### WORK REQUIRED
Begin at the line containing "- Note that" in the entries below and end at the line containing "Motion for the"; transcribe that range exactly and nothing outside it.

[INPUT MATERIAL — start]

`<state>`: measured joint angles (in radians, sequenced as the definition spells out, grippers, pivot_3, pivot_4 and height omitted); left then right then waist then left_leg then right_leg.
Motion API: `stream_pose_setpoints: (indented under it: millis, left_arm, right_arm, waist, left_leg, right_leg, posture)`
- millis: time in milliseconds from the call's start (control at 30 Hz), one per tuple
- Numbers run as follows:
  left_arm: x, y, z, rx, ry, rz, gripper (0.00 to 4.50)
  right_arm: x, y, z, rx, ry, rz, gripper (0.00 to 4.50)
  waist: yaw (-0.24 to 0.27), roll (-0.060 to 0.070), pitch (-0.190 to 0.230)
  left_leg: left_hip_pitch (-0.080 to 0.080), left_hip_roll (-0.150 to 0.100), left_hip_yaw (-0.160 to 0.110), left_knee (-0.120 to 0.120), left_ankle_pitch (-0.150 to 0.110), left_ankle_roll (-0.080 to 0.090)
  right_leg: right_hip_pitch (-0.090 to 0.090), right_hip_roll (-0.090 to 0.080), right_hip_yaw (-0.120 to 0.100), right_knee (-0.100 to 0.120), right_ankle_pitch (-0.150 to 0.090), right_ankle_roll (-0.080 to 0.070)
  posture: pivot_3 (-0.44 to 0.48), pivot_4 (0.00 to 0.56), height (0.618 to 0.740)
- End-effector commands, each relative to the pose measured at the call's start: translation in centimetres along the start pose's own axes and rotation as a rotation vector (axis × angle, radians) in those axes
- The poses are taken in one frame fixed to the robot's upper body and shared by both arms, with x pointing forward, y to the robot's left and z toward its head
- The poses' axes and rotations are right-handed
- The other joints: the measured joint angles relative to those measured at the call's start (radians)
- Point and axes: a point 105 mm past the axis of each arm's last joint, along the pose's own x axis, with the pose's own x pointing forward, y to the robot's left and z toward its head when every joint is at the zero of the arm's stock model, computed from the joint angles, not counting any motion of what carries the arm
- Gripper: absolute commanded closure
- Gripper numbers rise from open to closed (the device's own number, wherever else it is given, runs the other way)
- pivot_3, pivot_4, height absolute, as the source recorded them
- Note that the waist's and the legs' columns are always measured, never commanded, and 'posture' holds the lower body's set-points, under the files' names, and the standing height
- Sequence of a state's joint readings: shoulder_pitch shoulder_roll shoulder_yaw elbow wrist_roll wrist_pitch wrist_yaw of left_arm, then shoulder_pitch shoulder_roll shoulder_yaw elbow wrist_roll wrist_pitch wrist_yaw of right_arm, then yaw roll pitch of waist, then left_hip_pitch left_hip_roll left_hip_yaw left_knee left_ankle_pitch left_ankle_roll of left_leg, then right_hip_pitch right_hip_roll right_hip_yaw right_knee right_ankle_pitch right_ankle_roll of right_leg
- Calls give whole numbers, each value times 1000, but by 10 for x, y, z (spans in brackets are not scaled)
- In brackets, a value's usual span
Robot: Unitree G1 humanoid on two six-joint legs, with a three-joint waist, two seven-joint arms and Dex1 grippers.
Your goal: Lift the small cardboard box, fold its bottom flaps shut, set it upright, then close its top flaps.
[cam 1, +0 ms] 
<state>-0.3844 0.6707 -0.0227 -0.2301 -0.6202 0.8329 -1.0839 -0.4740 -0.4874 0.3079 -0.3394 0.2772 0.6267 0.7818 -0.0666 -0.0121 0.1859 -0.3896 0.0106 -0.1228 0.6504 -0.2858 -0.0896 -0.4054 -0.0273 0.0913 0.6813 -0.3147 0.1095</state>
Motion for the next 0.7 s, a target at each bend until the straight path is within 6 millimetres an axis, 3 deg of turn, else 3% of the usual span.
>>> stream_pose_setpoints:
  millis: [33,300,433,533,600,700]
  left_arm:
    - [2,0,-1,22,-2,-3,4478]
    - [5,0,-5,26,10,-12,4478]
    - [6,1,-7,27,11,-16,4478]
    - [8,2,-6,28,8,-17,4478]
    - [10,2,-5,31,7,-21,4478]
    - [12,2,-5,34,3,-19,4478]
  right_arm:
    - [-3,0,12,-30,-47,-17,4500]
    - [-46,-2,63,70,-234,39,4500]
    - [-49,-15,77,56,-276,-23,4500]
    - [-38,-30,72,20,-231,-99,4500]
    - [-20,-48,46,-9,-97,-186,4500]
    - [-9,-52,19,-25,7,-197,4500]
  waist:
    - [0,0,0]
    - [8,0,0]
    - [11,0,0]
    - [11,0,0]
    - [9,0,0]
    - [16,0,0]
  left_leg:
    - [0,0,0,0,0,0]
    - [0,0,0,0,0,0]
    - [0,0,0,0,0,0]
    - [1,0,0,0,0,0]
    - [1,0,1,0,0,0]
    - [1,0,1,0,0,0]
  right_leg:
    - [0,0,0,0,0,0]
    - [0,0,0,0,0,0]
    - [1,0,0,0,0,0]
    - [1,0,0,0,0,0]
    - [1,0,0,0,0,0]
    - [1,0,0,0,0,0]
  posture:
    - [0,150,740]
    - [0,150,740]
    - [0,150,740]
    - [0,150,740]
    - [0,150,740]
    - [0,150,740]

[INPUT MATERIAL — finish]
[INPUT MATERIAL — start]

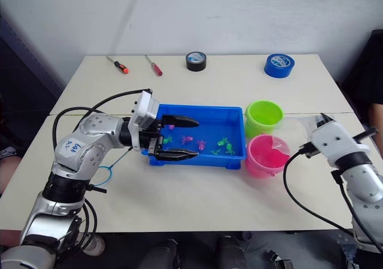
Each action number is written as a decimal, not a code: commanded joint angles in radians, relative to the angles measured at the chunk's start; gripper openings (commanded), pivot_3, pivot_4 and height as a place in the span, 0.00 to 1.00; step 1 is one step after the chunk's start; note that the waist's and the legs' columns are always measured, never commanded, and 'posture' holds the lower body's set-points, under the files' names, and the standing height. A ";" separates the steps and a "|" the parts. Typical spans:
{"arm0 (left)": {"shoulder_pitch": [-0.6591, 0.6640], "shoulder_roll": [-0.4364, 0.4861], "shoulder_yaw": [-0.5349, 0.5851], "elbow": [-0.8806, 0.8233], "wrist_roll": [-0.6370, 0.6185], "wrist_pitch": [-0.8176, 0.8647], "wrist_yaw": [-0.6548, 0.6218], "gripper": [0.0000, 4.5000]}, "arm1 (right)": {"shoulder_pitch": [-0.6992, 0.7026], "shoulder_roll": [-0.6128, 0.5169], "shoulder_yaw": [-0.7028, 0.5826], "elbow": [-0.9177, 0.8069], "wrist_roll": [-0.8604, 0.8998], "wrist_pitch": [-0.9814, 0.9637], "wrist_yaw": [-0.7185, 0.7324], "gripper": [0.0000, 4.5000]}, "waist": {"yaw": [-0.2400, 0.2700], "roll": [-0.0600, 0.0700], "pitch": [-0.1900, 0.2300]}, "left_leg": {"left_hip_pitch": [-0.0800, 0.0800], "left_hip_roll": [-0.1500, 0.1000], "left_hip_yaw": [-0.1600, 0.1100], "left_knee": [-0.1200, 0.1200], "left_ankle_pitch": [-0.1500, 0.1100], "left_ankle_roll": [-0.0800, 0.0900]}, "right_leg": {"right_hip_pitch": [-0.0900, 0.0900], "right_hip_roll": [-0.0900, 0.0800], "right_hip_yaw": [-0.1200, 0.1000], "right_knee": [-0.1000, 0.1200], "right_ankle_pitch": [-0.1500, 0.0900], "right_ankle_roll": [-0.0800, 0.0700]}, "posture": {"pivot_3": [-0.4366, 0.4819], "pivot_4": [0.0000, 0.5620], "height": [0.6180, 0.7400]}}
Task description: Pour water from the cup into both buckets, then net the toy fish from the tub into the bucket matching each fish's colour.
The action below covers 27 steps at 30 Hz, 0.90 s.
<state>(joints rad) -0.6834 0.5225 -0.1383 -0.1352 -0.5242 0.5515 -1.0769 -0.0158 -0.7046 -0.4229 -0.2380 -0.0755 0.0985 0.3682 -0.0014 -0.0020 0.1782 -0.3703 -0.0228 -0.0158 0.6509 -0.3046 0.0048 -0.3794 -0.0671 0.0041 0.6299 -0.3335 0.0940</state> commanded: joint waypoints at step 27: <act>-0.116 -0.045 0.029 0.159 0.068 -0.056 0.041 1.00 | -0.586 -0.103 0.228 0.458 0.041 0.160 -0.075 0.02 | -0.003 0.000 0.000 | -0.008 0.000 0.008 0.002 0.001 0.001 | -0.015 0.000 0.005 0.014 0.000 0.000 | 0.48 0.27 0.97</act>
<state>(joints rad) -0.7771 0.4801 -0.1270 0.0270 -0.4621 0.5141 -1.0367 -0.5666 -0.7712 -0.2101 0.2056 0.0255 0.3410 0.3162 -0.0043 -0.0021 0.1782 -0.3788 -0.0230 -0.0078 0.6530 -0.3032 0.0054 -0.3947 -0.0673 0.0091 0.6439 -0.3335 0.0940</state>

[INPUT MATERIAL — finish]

### SOLUTION FOR THIS EXERCISE
- Note that the waist's and the legs' columns are always measured, never commanded, and 'posture' holds the lower body's set-points, under the files' names, and the standing height
- Sequence of a state's joint readings: shoulder_pitch shoulder_roll shoulder_yaw elbow wrist_roll wrist_pitch wrist_yaw of left_arm, then shoulder_pitch shoulder_roll shoulder_yaw elbow wrist_roll wrist_pitch wrist_yaw of right_arm, then yaw roll pitch of waist, then left_hip_pitch left_hip_roll left_hip_yaw left_knee left_ankle_pitch left_ankle_roll of left_leg, then right_hip_pitch right_hip_roll right_hip_yaw right_knee right_ankle_pitch right_ankle_roll of right_leg
- Calls give whole numbers, each value times 1000, but by 10 for x, y, z (spans in brackets are not scaled)
- In brackets, a value's usual span
Robot: Unitree G1 humanoid on two six-joint legs, with a three-joint waist, two seven-joint arms and Dex1 grippers.
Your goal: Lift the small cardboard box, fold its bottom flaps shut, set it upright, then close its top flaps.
[cam 1, +0 ms] 
<state>-0.3844 0.6707 -0.0227 -0.2301 -0.6202 0.8329 -1.0839 -0.4740 -0.4874 0.3079 -0.3394 0.2772 0.6267 0.7818 -0.0666 -0.0121 0.1859 -0.3896 0.0106 -0.1228 0.6504 -0.2858 -0.0896 -0.4054 -0.0273 0.0913 0.6813 -0.3147 0.1095</state>
Motion for the next 0.7 s, a target at each bend until the straight path is within 6 millimetres an axis, 3 deg of turn, else 3% of the usual span.

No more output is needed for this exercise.